EXERCISE BRIEF: When you have gone through the records below, state only how many lines include the word "their".

=== Begin Enclosure ===

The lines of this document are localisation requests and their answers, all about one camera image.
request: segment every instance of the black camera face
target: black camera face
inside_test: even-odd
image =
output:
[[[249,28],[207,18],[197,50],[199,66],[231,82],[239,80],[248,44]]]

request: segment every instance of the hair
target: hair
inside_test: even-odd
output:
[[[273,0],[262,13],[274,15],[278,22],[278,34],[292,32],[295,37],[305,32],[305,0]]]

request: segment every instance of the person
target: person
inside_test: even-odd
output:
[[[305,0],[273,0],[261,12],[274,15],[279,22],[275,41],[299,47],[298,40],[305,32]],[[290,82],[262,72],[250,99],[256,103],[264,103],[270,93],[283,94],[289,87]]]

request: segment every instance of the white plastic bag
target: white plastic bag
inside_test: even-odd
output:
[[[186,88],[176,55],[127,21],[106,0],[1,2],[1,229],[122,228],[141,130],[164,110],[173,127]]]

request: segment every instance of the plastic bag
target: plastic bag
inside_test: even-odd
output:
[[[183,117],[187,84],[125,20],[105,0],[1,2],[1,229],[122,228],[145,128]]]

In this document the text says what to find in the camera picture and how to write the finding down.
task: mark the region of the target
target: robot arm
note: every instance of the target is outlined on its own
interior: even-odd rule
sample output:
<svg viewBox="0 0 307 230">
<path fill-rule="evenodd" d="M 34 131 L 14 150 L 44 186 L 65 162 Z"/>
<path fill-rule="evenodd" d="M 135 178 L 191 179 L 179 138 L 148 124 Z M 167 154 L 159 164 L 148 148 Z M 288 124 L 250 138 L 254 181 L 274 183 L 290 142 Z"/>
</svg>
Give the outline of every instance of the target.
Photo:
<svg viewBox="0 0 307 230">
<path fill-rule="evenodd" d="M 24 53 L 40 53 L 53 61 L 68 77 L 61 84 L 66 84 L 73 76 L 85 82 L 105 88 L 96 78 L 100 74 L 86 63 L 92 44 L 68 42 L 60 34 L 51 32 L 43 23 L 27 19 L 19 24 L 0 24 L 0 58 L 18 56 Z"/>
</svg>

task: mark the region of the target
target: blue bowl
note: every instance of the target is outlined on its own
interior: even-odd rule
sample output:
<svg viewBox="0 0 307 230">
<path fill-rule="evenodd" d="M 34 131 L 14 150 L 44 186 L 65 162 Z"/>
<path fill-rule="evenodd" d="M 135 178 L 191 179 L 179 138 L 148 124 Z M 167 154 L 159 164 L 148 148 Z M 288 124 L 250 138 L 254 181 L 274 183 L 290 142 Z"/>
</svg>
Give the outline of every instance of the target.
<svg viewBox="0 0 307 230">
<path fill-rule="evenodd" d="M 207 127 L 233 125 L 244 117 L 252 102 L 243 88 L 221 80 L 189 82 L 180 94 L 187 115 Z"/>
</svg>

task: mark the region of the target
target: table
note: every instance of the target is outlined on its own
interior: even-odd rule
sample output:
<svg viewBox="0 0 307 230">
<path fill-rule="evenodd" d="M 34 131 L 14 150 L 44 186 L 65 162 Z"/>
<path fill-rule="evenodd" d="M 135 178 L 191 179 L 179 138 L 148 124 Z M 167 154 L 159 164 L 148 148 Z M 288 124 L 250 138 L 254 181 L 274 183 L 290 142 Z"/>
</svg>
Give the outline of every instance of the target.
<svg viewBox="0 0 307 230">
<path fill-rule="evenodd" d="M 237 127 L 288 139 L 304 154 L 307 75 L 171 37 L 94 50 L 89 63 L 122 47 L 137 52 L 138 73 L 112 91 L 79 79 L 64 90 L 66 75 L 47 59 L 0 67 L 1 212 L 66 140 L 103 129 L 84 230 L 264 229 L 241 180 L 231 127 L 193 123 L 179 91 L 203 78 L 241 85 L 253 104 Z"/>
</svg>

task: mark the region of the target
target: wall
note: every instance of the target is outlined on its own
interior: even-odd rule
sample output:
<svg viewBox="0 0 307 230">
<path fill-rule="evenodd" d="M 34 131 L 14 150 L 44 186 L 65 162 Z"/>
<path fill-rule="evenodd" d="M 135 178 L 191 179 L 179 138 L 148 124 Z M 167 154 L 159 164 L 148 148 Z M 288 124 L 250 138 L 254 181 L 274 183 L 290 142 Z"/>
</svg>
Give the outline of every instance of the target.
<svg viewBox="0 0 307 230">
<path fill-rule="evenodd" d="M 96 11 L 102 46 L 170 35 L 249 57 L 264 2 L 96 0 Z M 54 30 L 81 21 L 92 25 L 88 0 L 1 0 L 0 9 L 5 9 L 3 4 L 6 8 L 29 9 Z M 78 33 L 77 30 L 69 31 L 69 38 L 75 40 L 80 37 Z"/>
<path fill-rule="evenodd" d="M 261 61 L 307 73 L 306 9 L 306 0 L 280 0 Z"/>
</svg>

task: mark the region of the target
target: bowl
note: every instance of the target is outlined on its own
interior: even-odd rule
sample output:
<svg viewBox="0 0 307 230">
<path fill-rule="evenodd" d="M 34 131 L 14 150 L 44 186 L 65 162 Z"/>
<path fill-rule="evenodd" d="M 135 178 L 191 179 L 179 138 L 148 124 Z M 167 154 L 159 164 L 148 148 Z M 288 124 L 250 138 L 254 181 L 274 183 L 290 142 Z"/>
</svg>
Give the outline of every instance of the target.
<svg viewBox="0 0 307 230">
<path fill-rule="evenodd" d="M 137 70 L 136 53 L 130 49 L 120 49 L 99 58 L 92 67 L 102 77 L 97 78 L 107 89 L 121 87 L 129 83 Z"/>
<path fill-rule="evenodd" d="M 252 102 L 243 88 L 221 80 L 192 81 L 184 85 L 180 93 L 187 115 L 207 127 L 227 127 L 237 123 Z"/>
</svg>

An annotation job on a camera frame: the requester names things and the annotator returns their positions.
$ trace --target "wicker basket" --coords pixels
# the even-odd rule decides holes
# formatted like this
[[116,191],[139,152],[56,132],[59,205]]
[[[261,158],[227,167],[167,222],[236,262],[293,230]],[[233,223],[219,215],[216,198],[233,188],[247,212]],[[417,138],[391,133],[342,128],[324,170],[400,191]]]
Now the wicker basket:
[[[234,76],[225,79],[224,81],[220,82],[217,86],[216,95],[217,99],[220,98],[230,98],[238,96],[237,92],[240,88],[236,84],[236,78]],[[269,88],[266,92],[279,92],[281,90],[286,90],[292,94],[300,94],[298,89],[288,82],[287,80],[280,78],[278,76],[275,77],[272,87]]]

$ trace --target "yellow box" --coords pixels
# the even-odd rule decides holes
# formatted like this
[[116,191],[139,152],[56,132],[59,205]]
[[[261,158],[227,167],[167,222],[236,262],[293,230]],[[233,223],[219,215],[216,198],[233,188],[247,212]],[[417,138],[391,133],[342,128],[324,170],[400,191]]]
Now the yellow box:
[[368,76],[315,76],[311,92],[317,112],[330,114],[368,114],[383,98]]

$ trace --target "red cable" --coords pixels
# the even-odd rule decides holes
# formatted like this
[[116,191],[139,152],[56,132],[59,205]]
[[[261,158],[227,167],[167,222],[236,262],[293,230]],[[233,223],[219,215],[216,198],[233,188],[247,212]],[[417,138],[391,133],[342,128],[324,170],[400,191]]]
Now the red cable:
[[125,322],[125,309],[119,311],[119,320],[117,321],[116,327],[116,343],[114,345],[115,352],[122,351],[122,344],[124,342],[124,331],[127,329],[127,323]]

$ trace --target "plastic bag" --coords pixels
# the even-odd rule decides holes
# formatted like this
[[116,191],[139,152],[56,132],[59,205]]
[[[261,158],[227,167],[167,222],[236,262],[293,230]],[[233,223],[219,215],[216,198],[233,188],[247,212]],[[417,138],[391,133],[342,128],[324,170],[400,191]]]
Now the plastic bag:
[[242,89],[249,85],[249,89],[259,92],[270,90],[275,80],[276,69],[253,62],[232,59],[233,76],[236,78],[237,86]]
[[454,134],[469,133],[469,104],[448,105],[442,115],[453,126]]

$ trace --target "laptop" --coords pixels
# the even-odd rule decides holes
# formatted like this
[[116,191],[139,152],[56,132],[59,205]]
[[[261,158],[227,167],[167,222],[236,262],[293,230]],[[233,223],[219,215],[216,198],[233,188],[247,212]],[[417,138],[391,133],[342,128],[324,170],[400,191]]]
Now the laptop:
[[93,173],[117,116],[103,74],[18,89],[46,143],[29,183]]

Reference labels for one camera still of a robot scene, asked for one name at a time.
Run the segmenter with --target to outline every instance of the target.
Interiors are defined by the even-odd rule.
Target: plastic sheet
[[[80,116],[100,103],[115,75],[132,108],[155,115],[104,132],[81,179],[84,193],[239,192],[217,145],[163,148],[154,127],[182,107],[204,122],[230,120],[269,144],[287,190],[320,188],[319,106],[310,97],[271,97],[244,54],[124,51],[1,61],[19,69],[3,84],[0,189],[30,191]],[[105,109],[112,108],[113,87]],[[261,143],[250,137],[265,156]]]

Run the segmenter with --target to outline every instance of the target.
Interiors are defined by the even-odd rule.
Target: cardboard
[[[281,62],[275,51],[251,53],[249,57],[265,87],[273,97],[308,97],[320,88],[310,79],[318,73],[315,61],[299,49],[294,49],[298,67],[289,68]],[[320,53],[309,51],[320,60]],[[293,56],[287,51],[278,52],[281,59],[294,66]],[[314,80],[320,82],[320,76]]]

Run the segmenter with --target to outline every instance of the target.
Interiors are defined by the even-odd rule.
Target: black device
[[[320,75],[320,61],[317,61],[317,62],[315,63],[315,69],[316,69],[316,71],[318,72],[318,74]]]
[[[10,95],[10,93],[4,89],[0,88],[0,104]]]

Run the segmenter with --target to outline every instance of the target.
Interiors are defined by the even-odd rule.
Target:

=== End Enclosure ===
=== Begin Enclosure ===

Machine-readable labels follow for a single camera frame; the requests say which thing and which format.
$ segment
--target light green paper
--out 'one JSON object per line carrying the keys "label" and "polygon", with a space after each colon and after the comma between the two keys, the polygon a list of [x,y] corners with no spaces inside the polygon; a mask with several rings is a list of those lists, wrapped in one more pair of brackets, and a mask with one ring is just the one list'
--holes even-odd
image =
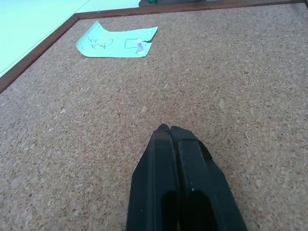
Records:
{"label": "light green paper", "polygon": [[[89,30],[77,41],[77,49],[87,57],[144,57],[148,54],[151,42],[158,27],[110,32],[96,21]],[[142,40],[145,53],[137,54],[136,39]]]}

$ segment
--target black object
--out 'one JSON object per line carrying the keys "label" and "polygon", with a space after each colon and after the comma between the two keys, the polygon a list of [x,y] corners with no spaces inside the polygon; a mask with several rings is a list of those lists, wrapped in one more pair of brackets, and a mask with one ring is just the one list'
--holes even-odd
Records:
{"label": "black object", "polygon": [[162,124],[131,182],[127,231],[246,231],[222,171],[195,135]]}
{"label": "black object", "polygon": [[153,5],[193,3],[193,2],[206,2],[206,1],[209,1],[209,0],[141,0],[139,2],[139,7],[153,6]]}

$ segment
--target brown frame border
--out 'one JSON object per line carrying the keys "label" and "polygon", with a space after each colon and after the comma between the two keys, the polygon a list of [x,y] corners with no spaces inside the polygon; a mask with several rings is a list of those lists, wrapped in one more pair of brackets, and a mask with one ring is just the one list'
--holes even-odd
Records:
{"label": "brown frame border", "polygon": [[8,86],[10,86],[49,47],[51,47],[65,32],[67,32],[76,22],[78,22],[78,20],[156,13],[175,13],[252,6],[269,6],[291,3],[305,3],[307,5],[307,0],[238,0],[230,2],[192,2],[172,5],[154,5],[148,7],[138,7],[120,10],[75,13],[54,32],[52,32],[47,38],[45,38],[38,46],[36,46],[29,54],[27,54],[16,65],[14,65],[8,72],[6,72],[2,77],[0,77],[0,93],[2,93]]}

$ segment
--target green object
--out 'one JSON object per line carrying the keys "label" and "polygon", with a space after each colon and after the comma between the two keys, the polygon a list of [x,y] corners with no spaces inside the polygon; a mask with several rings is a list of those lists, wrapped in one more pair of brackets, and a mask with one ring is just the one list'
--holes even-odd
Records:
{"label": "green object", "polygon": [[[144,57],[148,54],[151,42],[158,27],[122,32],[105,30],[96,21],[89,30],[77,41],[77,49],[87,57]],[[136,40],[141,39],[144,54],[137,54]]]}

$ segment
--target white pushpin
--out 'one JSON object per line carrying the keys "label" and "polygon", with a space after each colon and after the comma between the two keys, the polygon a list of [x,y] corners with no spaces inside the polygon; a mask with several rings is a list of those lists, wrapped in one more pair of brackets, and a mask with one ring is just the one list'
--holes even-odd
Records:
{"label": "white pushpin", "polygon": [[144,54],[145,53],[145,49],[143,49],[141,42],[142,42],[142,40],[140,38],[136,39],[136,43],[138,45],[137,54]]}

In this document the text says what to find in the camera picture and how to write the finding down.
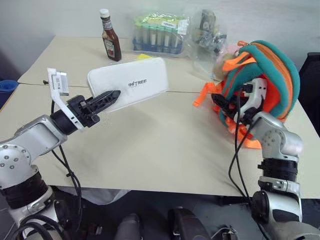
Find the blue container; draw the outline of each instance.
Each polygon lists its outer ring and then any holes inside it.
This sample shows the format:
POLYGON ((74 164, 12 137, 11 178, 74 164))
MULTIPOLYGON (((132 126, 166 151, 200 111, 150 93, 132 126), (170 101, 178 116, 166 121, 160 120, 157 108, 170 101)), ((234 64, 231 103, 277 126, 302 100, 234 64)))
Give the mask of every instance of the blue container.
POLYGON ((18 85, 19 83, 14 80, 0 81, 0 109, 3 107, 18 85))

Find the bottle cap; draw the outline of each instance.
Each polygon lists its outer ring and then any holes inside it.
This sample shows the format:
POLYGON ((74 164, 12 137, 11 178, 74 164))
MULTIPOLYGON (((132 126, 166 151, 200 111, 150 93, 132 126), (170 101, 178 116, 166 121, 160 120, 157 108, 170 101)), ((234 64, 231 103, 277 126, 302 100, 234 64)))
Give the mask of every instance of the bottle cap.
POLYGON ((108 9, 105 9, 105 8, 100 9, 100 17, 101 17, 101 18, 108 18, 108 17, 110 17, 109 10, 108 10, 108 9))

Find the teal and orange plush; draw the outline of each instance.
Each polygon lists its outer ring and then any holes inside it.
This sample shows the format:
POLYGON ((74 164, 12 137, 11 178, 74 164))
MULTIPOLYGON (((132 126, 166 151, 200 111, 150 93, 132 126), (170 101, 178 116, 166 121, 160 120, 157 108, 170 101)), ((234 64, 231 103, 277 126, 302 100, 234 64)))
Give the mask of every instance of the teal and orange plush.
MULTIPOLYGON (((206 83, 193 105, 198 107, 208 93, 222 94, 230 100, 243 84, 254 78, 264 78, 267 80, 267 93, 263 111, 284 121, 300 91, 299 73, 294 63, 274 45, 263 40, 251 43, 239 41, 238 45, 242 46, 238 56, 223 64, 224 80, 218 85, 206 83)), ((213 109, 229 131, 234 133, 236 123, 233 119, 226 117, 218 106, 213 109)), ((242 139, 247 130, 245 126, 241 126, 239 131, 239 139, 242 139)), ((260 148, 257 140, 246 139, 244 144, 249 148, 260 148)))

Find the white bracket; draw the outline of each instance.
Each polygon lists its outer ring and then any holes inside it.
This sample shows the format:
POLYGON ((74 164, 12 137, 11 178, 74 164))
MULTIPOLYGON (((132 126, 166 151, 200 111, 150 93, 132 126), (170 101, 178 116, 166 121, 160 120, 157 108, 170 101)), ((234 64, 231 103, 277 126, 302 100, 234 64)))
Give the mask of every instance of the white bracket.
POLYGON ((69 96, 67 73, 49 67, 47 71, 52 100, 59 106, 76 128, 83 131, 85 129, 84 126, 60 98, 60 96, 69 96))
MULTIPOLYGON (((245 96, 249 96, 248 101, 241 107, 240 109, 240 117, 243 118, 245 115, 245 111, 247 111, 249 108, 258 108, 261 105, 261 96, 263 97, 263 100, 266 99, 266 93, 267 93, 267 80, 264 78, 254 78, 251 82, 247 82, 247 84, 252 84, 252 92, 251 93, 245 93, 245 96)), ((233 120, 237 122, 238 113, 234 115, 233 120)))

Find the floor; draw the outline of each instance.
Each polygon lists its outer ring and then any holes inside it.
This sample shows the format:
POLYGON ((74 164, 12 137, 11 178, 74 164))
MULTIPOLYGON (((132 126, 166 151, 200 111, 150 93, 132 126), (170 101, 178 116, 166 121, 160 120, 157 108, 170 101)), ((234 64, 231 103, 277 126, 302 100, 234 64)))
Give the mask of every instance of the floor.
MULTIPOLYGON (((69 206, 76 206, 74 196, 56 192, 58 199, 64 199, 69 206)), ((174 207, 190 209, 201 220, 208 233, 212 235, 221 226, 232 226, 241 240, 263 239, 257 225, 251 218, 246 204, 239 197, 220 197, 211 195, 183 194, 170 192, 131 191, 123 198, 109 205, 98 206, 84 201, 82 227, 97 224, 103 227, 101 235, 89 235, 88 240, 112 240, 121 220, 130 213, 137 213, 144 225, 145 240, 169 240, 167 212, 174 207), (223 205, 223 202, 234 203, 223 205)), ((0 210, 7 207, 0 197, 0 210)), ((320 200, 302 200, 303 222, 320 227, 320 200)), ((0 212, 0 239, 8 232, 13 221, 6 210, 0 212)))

=== End Enclosure ===
=== Begin Enclosure ===

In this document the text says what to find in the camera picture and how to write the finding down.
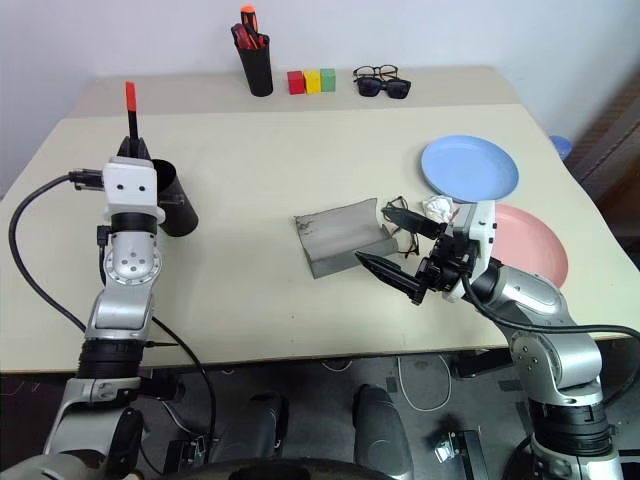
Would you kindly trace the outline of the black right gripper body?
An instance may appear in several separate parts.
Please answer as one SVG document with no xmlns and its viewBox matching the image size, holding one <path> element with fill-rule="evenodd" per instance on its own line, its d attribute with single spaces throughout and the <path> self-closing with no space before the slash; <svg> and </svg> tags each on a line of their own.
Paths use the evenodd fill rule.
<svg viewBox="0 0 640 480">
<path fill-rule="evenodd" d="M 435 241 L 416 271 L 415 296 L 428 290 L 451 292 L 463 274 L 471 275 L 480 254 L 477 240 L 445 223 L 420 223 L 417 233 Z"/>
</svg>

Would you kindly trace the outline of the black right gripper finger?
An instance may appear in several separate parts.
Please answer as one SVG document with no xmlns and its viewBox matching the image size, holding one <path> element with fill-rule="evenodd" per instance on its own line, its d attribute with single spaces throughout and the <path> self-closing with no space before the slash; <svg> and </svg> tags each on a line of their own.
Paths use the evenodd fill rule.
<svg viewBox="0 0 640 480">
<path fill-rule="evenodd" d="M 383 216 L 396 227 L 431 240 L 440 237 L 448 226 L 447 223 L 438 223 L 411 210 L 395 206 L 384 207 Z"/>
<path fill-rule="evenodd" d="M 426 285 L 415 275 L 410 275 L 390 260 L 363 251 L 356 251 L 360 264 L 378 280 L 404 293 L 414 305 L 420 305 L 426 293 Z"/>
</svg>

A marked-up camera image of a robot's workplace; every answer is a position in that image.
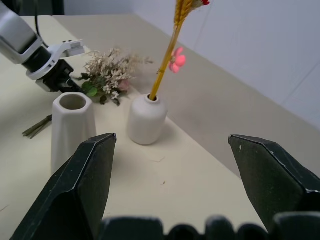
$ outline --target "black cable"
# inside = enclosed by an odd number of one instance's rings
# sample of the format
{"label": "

=== End Enclosure ===

RESPONSE AREA: 4